:: Study material

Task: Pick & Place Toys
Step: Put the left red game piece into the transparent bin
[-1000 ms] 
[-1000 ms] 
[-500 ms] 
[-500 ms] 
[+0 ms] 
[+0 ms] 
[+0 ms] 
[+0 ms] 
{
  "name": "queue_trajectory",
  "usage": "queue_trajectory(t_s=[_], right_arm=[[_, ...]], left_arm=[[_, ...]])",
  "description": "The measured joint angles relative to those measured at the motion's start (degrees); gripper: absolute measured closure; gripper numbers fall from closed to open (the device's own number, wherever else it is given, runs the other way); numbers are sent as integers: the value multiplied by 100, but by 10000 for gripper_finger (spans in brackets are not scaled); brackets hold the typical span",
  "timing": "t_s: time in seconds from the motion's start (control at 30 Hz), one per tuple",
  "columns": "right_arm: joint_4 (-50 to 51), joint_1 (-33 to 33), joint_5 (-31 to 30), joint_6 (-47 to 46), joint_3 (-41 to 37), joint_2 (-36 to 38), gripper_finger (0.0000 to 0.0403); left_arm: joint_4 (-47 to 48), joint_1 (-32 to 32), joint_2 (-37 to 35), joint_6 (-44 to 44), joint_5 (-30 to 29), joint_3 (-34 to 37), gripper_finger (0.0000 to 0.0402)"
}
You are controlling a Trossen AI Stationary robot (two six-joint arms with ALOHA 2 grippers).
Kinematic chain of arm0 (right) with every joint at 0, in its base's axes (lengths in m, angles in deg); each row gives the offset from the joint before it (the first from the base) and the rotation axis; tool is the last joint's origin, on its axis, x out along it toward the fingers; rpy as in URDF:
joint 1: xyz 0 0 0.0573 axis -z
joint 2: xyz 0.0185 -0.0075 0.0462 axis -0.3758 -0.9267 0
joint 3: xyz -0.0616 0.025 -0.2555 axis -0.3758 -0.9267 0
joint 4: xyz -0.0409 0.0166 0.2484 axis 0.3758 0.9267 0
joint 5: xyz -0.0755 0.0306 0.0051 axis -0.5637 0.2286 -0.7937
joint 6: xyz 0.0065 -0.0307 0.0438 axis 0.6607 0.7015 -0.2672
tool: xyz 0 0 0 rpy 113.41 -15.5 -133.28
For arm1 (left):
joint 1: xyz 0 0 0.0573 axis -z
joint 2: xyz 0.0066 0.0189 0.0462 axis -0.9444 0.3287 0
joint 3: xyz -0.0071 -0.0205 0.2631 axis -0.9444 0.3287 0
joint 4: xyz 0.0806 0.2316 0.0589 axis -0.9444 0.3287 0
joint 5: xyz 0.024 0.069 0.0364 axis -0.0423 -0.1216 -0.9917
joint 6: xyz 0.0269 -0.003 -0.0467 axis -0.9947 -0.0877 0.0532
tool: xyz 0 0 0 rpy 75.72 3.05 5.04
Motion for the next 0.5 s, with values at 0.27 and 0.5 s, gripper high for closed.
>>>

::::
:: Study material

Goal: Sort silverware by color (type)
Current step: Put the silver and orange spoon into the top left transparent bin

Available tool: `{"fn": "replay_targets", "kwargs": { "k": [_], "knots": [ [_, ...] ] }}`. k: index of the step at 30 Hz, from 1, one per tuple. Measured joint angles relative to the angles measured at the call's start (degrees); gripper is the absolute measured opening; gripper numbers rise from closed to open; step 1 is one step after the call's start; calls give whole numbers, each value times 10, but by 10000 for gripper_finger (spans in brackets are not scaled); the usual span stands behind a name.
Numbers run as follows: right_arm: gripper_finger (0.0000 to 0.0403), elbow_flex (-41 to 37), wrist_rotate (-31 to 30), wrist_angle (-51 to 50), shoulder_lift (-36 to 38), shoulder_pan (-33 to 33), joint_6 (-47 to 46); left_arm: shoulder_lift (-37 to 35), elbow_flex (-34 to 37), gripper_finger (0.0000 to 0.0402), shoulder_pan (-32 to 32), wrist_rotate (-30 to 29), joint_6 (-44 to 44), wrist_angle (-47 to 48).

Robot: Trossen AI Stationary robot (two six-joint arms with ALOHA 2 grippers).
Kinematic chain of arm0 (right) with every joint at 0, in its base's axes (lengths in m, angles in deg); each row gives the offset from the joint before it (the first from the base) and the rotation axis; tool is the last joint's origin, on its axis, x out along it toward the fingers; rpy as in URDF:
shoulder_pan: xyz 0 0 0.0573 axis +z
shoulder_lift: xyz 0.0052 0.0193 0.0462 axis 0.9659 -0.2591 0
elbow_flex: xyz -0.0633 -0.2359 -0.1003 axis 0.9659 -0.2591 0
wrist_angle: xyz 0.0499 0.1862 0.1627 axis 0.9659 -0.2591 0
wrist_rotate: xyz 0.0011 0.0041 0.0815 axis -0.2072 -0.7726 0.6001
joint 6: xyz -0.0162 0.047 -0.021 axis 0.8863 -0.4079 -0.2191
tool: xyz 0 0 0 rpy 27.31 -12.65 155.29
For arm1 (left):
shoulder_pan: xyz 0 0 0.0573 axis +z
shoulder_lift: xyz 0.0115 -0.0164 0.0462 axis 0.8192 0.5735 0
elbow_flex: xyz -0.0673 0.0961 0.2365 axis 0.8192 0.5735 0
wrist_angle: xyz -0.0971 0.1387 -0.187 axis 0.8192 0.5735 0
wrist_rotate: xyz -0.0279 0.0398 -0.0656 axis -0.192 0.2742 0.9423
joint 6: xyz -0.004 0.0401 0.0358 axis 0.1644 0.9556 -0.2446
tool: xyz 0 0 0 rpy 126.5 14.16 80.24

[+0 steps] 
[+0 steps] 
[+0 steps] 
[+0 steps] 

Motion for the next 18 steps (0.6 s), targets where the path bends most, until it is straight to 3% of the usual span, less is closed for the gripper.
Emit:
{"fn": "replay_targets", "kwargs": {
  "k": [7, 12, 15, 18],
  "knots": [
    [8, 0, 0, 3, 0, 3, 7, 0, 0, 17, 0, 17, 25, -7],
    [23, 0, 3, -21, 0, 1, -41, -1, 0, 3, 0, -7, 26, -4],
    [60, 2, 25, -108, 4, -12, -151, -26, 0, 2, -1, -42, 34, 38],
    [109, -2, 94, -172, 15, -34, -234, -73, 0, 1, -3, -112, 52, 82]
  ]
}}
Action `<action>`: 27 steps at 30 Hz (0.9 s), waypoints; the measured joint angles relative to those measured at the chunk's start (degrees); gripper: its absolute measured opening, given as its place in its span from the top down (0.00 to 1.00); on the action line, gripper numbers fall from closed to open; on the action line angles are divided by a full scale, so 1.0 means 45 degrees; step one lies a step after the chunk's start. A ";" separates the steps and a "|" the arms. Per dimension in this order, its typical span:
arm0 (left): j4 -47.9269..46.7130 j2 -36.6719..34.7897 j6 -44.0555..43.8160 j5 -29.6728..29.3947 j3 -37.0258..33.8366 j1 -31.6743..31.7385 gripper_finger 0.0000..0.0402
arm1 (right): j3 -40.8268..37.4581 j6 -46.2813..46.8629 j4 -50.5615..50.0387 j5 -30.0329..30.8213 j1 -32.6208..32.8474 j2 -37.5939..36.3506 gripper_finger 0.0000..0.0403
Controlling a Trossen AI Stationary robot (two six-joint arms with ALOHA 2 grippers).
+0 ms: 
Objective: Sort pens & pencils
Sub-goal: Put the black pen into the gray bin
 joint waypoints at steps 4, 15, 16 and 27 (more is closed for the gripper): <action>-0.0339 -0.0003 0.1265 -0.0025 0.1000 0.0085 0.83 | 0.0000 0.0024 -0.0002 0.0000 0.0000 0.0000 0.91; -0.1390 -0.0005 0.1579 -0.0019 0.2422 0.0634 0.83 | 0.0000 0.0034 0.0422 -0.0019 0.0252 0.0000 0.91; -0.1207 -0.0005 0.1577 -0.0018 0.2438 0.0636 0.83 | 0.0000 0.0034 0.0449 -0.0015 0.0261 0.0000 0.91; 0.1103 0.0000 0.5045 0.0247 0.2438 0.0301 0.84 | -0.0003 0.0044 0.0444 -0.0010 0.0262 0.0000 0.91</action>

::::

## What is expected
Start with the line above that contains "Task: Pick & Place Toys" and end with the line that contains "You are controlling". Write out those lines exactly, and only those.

## Written answer
Task: Pick & Place Toys
Step: Put the left red game piece into the transparent bin
[-1000 ms] 
[-1000 ms] 
[-500 ms] 
[-500 ms] 
[+0 ms] 
[+0 ms] 
[+0 ms] 
[+0 ms] 
{
  "name": "queue_trajectory",
  "usage": "queue_trajectory(t_s=[_], right_arm=[[_, ...]], left_arm=[[_, ...]])",
  "description": "The measured joint angles relative to those measured at the motion's start (degrees); gripper: absolute measured closure; gripper numbers fall from closed to open (the device's own number, wherever else it is given, runs the other way); numbers are sent as integers: the value multiplied by 100, but by 10000 for gripper_finger (spans in brackets are not scaled); brackets hold the typical span",
  "timing": "t_s: time in seconds from the motion's start (control at 30 Hz), one per tuple",
  "columns": "right_arm: joint_4 (-50 to 51), joint_1 (-33 to 33), joint_5 (-31 to 30), joint_6 (-47 to 46), joint_3 (-41 to 37), joint_2 (-36 to 38), gripper_finger (0.0000 to 0.0403); left_arm: joint_4 (-47 to 48), joint_1 (-32 to 32), joint_2 (-37 to 35), joint_6 (-44 to 44), joint_5 (-30 to 29), joint_3 (-34 to 37), gripper_finger (0.0000 to 0.0402)"
}
You are controlling a Trossen AI Stationary robot (two six-joint arms with ALOHA 2 grippers).

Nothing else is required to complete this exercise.